Just wrote my first blog post about faster reduce in clojure


#1

Teaser: You can speed up mapv by a factor of more than 9x:

Link: https://medium.com/@rauh/faster-clojure-reduce-57a104448ea4

Any comments are welcome. :slight_smile:


#2

I think it’s also helpful to think about what you’re giving up with an iterator model vs either sequences or transducers with reducible collections. What are the tradeoffs? One of the biggest is that you have moved from thread-safe immutable objects to thread-unsafe mutable objects. To me, that’s giving up a lot, and not what I want as a default.

A lot of what you’re doing here is the exact same thing transducers take advantage of (that’s why MultiIterator exists - it’s embedded in the transducer machinery), except they don’t expose an unsafe interface.

As an aside, I found it hard to replicate any of the numbers in here - everything seemed at least an order of magnitude faster on my 4-year old laptop, making the differences pretty small.


#3

Thanks for the feedback Alex!

I actually hadn’t thought about Thread safety at all. I figured iterating over some CLJ persistent data structures is save to do with an iterator even if the collection is changed in another thread. Is that not the case? I see that reduce over a java ArrayList will also just use an iterator internally. Could you elaborate on the thread safety issues with my iterator approach? If this isn’t thread safe (for clojure collections) I would definitely throw this out the window.

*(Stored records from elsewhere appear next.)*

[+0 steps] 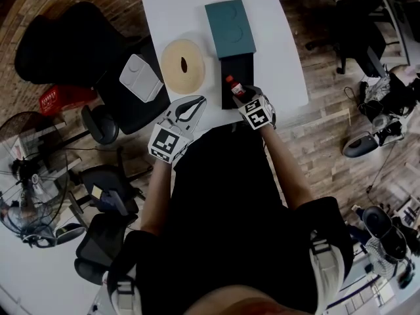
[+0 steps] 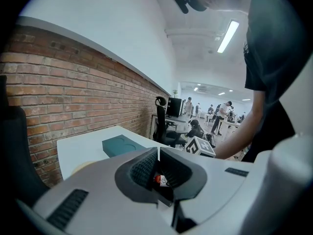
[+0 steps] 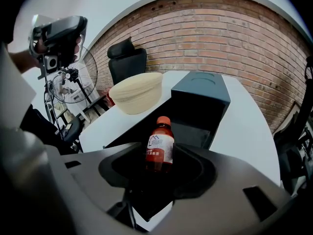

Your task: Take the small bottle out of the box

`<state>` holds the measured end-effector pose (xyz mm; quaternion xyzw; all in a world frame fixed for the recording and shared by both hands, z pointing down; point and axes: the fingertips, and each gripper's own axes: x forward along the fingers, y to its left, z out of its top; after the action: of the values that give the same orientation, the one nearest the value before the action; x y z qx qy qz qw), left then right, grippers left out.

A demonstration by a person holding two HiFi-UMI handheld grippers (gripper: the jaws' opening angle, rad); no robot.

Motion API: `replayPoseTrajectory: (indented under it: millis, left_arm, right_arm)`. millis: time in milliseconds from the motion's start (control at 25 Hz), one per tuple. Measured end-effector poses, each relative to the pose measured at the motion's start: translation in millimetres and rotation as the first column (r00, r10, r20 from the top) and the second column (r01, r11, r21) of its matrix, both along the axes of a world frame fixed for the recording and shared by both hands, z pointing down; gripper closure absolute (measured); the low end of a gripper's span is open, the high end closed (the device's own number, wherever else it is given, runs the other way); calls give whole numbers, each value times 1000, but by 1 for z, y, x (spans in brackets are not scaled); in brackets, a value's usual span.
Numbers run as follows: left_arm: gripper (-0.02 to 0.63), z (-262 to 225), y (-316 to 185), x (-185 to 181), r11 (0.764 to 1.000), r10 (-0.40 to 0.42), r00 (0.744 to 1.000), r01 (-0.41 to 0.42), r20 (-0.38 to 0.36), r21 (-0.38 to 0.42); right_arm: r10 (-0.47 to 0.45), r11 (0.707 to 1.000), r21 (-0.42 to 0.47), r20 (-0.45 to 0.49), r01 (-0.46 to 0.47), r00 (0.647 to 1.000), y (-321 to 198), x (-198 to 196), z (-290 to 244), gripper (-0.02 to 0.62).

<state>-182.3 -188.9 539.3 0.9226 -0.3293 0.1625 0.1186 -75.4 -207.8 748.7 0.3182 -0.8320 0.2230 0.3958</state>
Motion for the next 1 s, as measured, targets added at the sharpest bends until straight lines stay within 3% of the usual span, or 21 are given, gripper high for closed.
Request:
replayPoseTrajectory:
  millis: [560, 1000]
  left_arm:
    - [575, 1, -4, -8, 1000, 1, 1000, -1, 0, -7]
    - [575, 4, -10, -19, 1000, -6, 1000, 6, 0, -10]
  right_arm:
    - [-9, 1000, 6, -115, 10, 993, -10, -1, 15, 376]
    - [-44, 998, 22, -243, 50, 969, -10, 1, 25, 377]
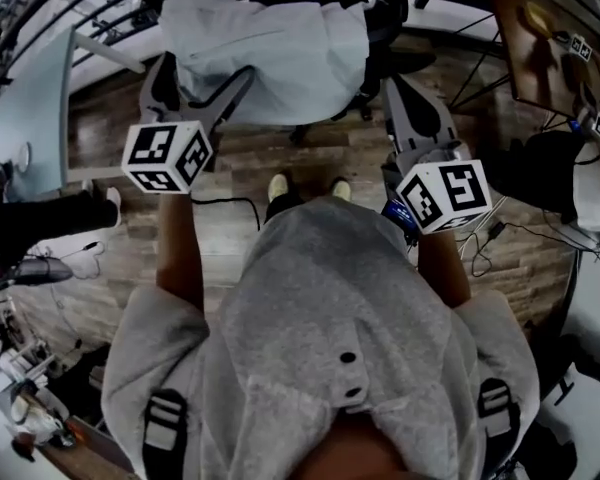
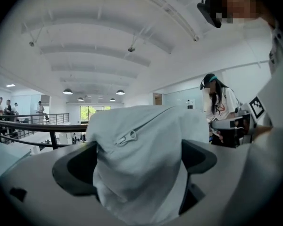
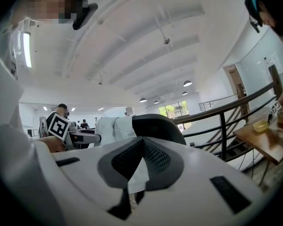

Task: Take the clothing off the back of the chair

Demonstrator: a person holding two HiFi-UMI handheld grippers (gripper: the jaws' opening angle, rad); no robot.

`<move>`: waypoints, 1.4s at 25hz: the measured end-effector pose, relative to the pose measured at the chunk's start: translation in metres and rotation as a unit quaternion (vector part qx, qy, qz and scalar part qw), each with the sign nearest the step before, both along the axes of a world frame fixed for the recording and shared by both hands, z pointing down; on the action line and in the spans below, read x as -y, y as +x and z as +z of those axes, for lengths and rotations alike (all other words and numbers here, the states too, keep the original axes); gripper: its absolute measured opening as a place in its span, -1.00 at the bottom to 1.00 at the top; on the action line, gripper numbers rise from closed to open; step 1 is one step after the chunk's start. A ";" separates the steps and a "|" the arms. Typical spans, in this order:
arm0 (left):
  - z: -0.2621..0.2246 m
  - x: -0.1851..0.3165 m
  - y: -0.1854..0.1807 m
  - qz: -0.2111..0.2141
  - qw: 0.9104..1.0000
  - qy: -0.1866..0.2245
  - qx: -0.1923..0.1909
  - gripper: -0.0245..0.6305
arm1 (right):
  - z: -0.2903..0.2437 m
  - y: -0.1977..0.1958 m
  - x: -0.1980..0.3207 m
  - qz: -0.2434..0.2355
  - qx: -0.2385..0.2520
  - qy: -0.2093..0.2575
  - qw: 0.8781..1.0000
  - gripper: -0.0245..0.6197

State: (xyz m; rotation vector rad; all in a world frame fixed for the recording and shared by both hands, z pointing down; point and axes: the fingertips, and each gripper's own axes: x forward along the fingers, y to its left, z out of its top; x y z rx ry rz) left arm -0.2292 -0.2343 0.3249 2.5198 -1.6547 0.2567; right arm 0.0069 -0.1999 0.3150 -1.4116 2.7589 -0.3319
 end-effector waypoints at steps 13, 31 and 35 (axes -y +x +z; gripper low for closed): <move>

What do you mean with exposing an unsafe interface? The loop-it macro doesn’t actually expose the iterator. I feel like I’m doing something quite similar to what doseq does: Provide the values in a collection in the fastest way possible.

Not sure what the difference could be. I’m using Criterium to benchmark. You can see the JVM parameters in the project.clj (I’m running an Oracle JVM with Java 1.8.0)